◆ EXERCISE:
The records are to be repeated in full, with the images removed.

◆ THE DATA:
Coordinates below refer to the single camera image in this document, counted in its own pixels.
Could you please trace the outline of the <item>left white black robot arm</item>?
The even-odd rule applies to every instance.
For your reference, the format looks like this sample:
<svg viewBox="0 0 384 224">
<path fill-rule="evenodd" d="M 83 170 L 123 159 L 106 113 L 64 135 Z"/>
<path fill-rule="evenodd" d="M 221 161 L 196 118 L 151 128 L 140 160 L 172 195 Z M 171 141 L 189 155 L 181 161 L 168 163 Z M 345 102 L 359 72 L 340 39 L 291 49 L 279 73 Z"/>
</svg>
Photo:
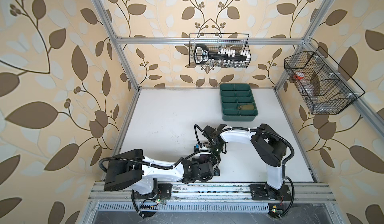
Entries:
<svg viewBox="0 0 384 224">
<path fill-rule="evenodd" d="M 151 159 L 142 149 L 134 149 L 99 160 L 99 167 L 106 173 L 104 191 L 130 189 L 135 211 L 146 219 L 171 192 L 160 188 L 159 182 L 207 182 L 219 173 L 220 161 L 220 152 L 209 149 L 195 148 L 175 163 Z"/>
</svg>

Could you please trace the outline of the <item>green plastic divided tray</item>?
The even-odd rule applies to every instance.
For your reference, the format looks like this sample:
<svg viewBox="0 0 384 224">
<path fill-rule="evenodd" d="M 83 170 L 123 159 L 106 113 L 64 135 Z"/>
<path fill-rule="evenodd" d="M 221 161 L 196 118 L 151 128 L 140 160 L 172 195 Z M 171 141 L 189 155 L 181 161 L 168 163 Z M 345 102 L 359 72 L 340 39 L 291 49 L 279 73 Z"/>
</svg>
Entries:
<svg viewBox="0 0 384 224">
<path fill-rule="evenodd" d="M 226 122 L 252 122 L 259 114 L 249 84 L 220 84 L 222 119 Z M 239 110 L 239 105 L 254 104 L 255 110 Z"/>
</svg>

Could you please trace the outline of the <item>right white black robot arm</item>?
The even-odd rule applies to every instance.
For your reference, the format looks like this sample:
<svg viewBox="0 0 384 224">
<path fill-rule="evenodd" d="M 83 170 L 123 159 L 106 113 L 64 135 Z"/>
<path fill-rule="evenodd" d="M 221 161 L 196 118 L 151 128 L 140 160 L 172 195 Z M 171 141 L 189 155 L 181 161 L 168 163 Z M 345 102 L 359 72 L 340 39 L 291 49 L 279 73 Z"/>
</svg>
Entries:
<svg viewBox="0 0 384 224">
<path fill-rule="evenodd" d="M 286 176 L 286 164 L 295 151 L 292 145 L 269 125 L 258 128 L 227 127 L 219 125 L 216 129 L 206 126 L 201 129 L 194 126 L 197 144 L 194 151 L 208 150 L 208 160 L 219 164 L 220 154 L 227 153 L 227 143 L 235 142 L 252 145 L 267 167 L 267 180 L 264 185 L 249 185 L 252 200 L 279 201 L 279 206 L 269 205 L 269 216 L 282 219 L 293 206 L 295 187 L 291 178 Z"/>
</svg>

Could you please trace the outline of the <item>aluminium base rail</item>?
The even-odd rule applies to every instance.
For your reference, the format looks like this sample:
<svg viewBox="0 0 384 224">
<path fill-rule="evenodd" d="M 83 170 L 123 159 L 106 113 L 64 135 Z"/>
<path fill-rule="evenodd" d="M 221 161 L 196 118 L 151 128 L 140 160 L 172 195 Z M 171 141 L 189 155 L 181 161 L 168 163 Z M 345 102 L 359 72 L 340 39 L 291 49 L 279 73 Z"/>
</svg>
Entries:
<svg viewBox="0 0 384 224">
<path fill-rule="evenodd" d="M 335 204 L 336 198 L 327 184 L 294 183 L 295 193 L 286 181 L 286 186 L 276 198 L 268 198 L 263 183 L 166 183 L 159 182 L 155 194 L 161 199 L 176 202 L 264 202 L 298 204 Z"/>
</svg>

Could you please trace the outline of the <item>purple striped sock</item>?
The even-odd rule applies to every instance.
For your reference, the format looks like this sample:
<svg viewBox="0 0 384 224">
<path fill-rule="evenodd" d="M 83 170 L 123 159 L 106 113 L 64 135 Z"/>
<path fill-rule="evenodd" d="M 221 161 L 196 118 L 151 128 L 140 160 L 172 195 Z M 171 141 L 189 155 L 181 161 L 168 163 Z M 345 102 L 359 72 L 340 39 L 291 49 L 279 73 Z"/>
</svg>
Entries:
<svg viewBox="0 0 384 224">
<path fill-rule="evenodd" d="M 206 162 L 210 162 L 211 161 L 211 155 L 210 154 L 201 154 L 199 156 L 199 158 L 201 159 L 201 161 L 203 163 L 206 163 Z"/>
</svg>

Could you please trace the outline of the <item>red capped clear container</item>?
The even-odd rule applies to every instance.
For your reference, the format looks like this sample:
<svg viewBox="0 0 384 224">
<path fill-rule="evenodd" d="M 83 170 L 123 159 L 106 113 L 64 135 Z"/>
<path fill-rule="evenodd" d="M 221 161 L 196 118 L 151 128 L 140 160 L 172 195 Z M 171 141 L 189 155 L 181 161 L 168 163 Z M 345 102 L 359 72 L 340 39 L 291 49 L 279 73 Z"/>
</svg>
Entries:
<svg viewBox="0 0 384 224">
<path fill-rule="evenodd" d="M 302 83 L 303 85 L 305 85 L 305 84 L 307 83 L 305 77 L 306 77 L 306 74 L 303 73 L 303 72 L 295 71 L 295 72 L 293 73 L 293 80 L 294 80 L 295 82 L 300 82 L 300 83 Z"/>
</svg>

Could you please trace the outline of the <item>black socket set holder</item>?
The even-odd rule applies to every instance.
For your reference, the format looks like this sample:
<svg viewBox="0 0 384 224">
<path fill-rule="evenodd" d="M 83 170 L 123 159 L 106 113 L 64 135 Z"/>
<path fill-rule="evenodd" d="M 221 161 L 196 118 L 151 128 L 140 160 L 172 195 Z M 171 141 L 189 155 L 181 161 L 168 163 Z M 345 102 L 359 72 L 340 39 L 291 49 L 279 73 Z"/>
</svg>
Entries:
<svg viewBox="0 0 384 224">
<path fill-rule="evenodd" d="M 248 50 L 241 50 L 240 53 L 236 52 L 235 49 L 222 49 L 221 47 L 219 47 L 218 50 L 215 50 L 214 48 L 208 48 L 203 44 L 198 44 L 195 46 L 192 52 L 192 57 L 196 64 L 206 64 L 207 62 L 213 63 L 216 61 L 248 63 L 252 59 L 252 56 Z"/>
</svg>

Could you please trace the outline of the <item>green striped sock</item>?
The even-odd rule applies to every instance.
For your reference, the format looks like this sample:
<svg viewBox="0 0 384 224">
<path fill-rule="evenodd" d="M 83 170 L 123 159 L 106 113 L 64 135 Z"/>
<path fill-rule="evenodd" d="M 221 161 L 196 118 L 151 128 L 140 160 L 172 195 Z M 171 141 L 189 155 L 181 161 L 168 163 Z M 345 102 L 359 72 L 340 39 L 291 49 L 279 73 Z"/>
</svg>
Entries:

◆ EXERCISE SOLUTION:
Coordinates below refer to the single camera image in this document, counted in its own pixels.
Could you please trace the outline of the <item>left white black robot arm</item>?
The even-odd rule applies to every instance.
For your reference, the format looks like this sample:
<svg viewBox="0 0 384 224">
<path fill-rule="evenodd" d="M 83 170 L 123 159 L 106 113 L 64 135 Z"/>
<path fill-rule="evenodd" d="M 221 161 L 196 118 L 151 128 L 140 160 L 172 195 Z M 171 141 L 189 155 L 181 161 L 168 163 Z M 345 102 L 359 72 L 340 39 L 291 49 L 279 73 Z"/>
</svg>
Photo:
Entries:
<svg viewBox="0 0 384 224">
<path fill-rule="evenodd" d="M 151 159 L 142 149 L 134 149 L 99 160 L 99 167 L 106 173 L 104 191 L 130 189 L 135 211 L 146 219 L 171 192 L 160 188 L 159 182 L 207 182 L 219 173 L 220 161 L 220 152 L 209 149 L 195 148 L 175 163 Z"/>
</svg>

Could you please trace the outline of the <item>green plastic divided tray</item>?
The even-odd rule applies to every instance.
For your reference, the format looks like this sample:
<svg viewBox="0 0 384 224">
<path fill-rule="evenodd" d="M 83 170 L 123 159 L 106 113 L 64 135 Z"/>
<path fill-rule="evenodd" d="M 221 161 L 196 118 L 151 128 L 140 160 L 172 195 Z M 171 141 L 189 155 L 181 161 L 168 163 Z M 345 102 L 359 72 L 340 39 L 291 49 L 279 73 Z"/>
</svg>
Entries:
<svg viewBox="0 0 384 224">
<path fill-rule="evenodd" d="M 226 122 L 252 122 L 259 114 L 249 84 L 220 84 L 222 119 Z M 239 110 L 239 105 L 254 104 L 255 110 Z"/>
</svg>

Could you please trace the outline of the <item>right white black robot arm</item>?
The even-odd rule applies to every instance.
For your reference, the format looks like this sample:
<svg viewBox="0 0 384 224">
<path fill-rule="evenodd" d="M 83 170 L 123 159 L 106 113 L 64 135 Z"/>
<path fill-rule="evenodd" d="M 221 161 L 196 118 L 151 128 L 140 160 L 172 195 Z M 171 141 L 189 155 L 181 161 L 168 163 Z M 345 102 L 359 72 L 340 39 L 291 49 L 279 73 Z"/>
</svg>
Entries:
<svg viewBox="0 0 384 224">
<path fill-rule="evenodd" d="M 286 176 L 286 164 L 295 151 L 292 145 L 269 125 L 258 128 L 227 127 L 219 125 L 216 129 L 206 126 L 201 129 L 194 126 L 197 144 L 194 151 L 208 150 L 208 160 L 219 164 L 220 154 L 227 153 L 227 143 L 235 142 L 252 145 L 267 167 L 267 180 L 264 185 L 249 185 L 252 200 L 279 201 L 279 206 L 269 205 L 269 216 L 282 219 L 293 206 L 295 187 L 291 178 Z"/>
</svg>

Could you please trace the outline of the <item>aluminium base rail</item>?
The even-odd rule applies to every instance.
For your reference, the format looks like this sample:
<svg viewBox="0 0 384 224">
<path fill-rule="evenodd" d="M 83 170 L 123 159 L 106 113 L 64 135 Z"/>
<path fill-rule="evenodd" d="M 221 161 L 196 118 L 151 128 L 140 160 L 172 195 Z M 171 141 L 189 155 L 181 161 L 168 163 Z M 345 102 L 359 72 L 340 39 L 291 49 L 279 73 Z"/>
</svg>
Entries:
<svg viewBox="0 0 384 224">
<path fill-rule="evenodd" d="M 335 204 L 336 198 L 327 184 L 294 183 L 295 193 L 286 181 L 286 186 L 276 198 L 268 198 L 263 183 L 166 183 L 159 182 L 155 194 L 161 199 L 176 202 L 264 202 L 298 204 Z"/>
</svg>

Could you please trace the outline of the <item>purple striped sock</item>?
The even-odd rule applies to every instance.
For your reference, the format looks like this sample:
<svg viewBox="0 0 384 224">
<path fill-rule="evenodd" d="M 83 170 L 123 159 L 106 113 L 64 135 Z"/>
<path fill-rule="evenodd" d="M 221 161 L 196 118 L 151 128 L 140 160 L 172 195 Z M 171 141 L 189 155 L 181 161 L 168 163 Z M 345 102 L 359 72 L 340 39 L 291 49 L 279 73 Z"/>
</svg>
Entries:
<svg viewBox="0 0 384 224">
<path fill-rule="evenodd" d="M 206 162 L 210 162 L 211 161 L 211 155 L 210 154 L 201 154 L 199 156 L 199 158 L 201 159 L 201 161 L 203 163 L 206 163 Z"/>
</svg>

Could you please trace the outline of the <item>red capped clear container</item>?
The even-odd rule applies to every instance.
For your reference, the format looks like this sample:
<svg viewBox="0 0 384 224">
<path fill-rule="evenodd" d="M 83 170 L 123 159 L 106 113 L 64 135 Z"/>
<path fill-rule="evenodd" d="M 221 161 L 196 118 L 151 128 L 140 160 L 172 195 Z M 171 141 L 189 155 L 181 161 L 168 163 Z M 345 102 L 359 72 L 340 39 L 291 49 L 279 73 Z"/>
</svg>
Entries:
<svg viewBox="0 0 384 224">
<path fill-rule="evenodd" d="M 302 83 L 303 85 L 305 85 L 305 84 L 307 83 L 305 77 L 306 77 L 306 74 L 303 73 L 303 72 L 295 71 L 295 72 L 293 73 L 293 80 L 294 80 L 295 82 L 300 82 L 300 83 Z"/>
</svg>

Could you please trace the outline of the <item>black socket set holder</item>?
The even-odd rule applies to every instance.
For your reference, the format looks like this sample:
<svg viewBox="0 0 384 224">
<path fill-rule="evenodd" d="M 83 170 L 123 159 L 106 113 L 64 135 Z"/>
<path fill-rule="evenodd" d="M 221 161 L 196 118 L 151 128 L 140 160 L 172 195 Z M 171 141 L 189 155 L 181 161 L 168 163 Z M 345 102 L 359 72 L 340 39 L 291 49 L 279 73 Z"/>
</svg>
Entries:
<svg viewBox="0 0 384 224">
<path fill-rule="evenodd" d="M 248 50 L 241 50 L 240 53 L 236 52 L 235 49 L 222 49 L 221 47 L 219 47 L 218 50 L 215 50 L 214 48 L 208 48 L 203 44 L 198 44 L 195 46 L 192 52 L 192 57 L 196 64 L 206 64 L 207 62 L 213 63 L 216 61 L 248 63 L 252 59 L 252 56 Z"/>
</svg>

Could you please trace the outline of the <item>green striped sock</item>?
The even-odd rule applies to every instance.
For your reference, the format looks like this sample:
<svg viewBox="0 0 384 224">
<path fill-rule="evenodd" d="M 83 170 L 123 159 L 106 113 L 64 135 Z"/>
<path fill-rule="evenodd" d="M 221 161 L 196 118 L 151 128 L 140 160 L 172 195 Z M 171 141 L 189 155 L 181 161 L 168 163 Z M 345 102 L 359 72 L 340 39 L 291 49 L 279 73 Z"/>
</svg>
Entries:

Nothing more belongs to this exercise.